The JWT open standard defines a method of transferring information securely by encoding and signing JSON data. According to researchers at Palo Alto Networks' Unit 42, an exploit for the vulnerability results in the server verifying a maliciously crafted JSON web token request.

"Running malicious code on a server can lead to a huge damage and loss of confidentiality, integrity, and also may cause a denial of service," cautions Unit 42 security researcher Artur Oleyarsh. "Systems related to and communicating with the vulnerable server may suffer as well, so the attack potential and the consequences once the system is vulnerable for a remote code execution is significant."

The issue poses a threat to all who are using JWT versions prior and including v8.5.1. The patched version of the package is v9.0.0, according to a Jan. 9 posting from Unit 42.

Oleyarsh explains that usually, vulnerabilities related to JSON Web tokens are related to different token forging techniques that allow a malicious actor to bypass authentication and authorization mechanisms.

"This gives them [the] opportunity to take over accounts, impersonate users, and elevate privileges," he says. However, "this latest vulnerability is unique for several reasons. First, here we are talking about executing code on a host verifying JSON web tokens."

Underneath the Hood of CVE-2022-23529

Rather than bypassing authentication or authorization mechanisms, the bug provides a way for a cyberattacker to gain control over a key retrieval parameter of the "jwt.verify" function (known as secretOrPublicKey).

In a proof-of-concept exploit, Unit 42 was able to override the "toString()" method of the key object.

"In JavaScript, every object that inherits from Object.prototype, inherit the toString() method," Oleyarsh says. "Thus, if there is a blindly trusted call to that method, and we control the key object, we can override its toString() with malicious content and execute arbitrary code."

Open Source Usage Grows, Along With Cyberthreat Level

As the use of open source software (OSS) continues to grow, so does cyberattacker interest in using software components and packages like JWT as an attack vector.

"We are seeing threat actors actively scanning for known vulnerabilities and exploiting them within minutes," Oleyarsh says. "Without attention and awareness to OSS security, I think we will see more and more attacks leveraging OSS security issues."

He says as a community, security practitioners need to contribute and cooperate to make OSS software safer.

"Some of the developers and maintainers of OSS are building solutions with security in mind, which means that they are constantly fixing security vulnerabilities, scanning for vulnerable dependencies, and maintaining security advisories and publishing them so the users can patch for the non-vulnerable versions, and some of them are not," Oleyarsh notes.

Increasingly, tools have been launched to help defense, identity and access management, and security operations center teams discover vulnerable components. Google's OSV-Scanner, which launched in December, for instance generates a list of dependencies in a software development project and checks the OSV database for known vulnerabilities.

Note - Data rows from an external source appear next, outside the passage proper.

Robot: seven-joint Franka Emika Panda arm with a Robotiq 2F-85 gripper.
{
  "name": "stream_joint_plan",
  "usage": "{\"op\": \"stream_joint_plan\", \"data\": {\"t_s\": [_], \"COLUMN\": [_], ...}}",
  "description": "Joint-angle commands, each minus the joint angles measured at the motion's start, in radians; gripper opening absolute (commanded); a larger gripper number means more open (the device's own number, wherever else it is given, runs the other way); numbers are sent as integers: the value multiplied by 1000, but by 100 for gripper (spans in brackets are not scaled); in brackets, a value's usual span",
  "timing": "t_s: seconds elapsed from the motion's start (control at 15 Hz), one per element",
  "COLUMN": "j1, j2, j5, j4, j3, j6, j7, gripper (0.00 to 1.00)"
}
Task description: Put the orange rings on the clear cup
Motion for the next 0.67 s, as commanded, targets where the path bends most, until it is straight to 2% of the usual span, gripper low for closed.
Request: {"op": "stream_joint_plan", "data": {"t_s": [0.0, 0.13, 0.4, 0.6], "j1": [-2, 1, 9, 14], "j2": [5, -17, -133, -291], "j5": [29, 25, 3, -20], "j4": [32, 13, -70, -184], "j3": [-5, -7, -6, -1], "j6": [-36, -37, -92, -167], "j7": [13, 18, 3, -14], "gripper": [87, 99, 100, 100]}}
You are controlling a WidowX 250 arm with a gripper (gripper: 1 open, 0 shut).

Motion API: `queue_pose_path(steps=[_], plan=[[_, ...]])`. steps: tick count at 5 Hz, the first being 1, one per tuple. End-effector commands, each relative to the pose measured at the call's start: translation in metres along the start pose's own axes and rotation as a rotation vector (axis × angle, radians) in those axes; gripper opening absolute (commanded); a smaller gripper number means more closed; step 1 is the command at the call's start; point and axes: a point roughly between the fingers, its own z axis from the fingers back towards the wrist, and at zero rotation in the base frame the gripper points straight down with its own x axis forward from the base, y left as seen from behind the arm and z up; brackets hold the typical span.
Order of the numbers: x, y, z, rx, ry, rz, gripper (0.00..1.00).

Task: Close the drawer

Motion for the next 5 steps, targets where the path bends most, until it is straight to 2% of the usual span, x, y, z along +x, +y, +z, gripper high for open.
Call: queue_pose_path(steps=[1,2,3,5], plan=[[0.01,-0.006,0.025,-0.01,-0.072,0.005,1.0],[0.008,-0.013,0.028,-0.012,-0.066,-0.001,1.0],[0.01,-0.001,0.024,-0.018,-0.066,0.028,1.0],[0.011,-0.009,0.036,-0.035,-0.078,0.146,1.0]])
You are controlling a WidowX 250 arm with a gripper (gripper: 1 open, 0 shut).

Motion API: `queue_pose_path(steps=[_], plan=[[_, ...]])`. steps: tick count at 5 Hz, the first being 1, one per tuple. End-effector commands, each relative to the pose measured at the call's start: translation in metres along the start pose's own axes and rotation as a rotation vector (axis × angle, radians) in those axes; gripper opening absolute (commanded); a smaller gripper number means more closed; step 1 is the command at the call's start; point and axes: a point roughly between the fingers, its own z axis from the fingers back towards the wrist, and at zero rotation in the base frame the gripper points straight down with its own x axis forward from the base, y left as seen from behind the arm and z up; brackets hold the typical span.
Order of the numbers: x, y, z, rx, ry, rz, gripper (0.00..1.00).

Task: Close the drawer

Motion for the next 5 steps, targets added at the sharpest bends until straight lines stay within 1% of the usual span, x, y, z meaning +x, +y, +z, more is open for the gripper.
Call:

"Some are doing a great job in creating wonderful and creative solutions for many problems and making it available for use to anyone without charge," Oleyarsh says. "If you are implementing OSS within your organization, it is a good practice to use OSS package scanners to scan for vulnerable versions of OSS packages you are using, as well for vulnerable dependencies."

Meanwhile Google is also throwing its considerable weight behind a proposed US government-led policy framework aimed at shoring up security for open source software, urging the private sector to support the initiative.

From a manual perspective, Oleyarsh adds that teams should take a regular look at the security advisories pages of the OSS projects they use to keep up to date on bugs, and look at implementing software composition analysis (SCA) tools to help to track all the open source packages and modules used by a project in order to inform that process.

Then, "when you encounter a bug which has security implications, it is a good practice to reach out to the maintainers via a private chat and report the issue and even suggest and discuss the solution," he says.